MPEG-H Inside – 2D Video – Riding the Media Bits

The video coding layer of HEVC is based on the typical “hybrid” approach (inter- and intra-picture prediction and 2D transform coding) with some key differences that enhance compression. Figure 1 gives a high-level reference diagram

Figure 1 – HEVC encoder block diagram

Here is a list of the main technical elements and innovations.

Technology	Features
Coding Tree Units and Coding Tree Block structure	Instead of the macroblock Coding tree unit (CTU) consisting of coding tree blocks (CTBs) for luma and chroma. Luma CTB can have a size of16x16, 32×32, or 64×64 samples. CTBs are partitioned into coding blocks (CBs), signaled via a quadtree structure.
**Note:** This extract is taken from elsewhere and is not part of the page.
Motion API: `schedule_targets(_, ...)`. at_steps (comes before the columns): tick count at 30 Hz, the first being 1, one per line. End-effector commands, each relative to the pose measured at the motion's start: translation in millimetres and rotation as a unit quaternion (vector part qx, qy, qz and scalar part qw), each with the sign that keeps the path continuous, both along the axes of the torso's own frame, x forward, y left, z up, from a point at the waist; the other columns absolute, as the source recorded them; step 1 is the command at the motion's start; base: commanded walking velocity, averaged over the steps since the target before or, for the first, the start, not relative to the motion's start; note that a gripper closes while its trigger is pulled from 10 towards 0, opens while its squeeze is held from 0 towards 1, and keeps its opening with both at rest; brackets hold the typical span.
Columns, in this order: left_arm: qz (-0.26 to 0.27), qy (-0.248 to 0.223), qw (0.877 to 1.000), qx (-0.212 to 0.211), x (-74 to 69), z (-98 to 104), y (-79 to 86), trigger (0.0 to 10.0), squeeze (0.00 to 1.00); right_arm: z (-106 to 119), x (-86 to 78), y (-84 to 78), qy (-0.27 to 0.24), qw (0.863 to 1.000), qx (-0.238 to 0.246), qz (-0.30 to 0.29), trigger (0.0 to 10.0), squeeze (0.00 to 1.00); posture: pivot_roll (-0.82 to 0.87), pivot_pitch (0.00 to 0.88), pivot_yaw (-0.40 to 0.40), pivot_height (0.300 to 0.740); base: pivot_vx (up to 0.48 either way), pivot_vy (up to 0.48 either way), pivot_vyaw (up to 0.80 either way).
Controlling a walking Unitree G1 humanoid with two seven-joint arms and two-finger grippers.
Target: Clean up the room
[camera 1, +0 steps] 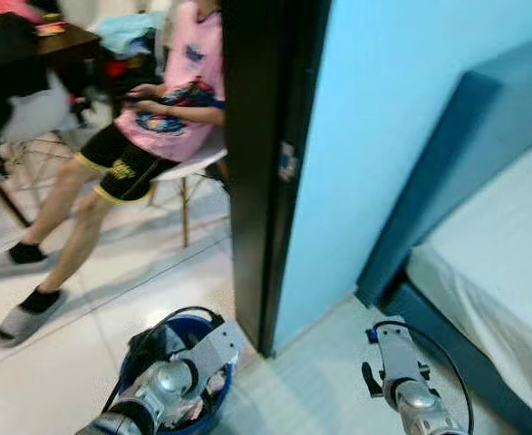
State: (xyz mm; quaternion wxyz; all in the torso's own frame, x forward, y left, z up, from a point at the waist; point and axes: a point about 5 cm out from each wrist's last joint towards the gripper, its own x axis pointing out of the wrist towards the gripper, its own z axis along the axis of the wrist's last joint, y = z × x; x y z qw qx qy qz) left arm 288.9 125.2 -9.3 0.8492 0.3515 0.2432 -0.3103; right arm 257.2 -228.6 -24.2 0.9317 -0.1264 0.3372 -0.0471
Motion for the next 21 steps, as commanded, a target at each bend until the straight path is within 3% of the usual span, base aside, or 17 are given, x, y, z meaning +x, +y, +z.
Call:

Coding unit (CU) includes one luma CB and the two corresponding chroma CBs and associated syntax elements. Below the CU level: prediction units (PUs) and a tree of transform units (TUs). Inter/intra-picture encoding decision is made at the CU level.
Transform Units and Transform Blocks	The prediction residual is coded using block transforms. A transform unit (TU) tree structure has its root at the CU level, where the CBs may be further split into smaller transform blocks (TBs). Integer basis functions approximating the discrete cosine transform (DCT) are defined for dyadic TB sizes from 4×4 to 32×32. For the 4×4 transform of intra-picture prediction residuals, an integer transform derived from the discrete sine transform (DST) is additionally specified.
Motion compensation	Quarter-sample precision, 7-tap or 8-tap filters for interpolation of any fractional-sample positions.
Intra-picture prediction	Decoded boundary samples from adjacent blocks are used as prediction reference data for spatial prediction in PB regions when inter-picture prediction is not performed.
Entropy coding	Five generic binarisation schemes for symbol encoding; specification of which of these is applied to each type of syntax element. Context-adaptive binary arithmetic coding (CABAC) used for entropy coding.
In-loop filtering	One or two filtering stages optionally applied (within the inter-picture prediction loop) before writing the reconstructed picture into the decoded picture buffer. A deblocking filter (DBF) is also used.
Slices, tiles and wavefronts	A slice is a series of CTUs that can be decoded independently from other slices of the same picture (except for in-loop filtering of the edges of the slice, and except for the case of “dependent slices” as described below). To enable parallel processing and localized access to picture regions, the encoder can partition a picture into rectangular regions called tiles.
High-level syntax	Above the coding layer, many of the high-level syntax features of AVC have been retained or extended. Important elements of high-level syntax are specifications of access structures, management of coded and decoded picture buffers, signaling of video usability information (VUI) and supplemental enhancement information (SEI).
Extended format and quality ranges	4:2:0, 4:2:2 and 4:4:4color sampling; components represented by a maximum bit depth up to 16
Multi-view and scalable coding	the high-level syntax has sophisticated layering mechanisms allowing to establish hierarchical bitstream structures. This supports stereo/multi-view coding, where a decoder of a dependent view can refer to previously decoded pictures from another view

The performance of HEVC was verified for a range of video sequences not used during the development of the standard. For all more than a 50 % bit rate savings was observed – with an average of 60 % for the high quality range.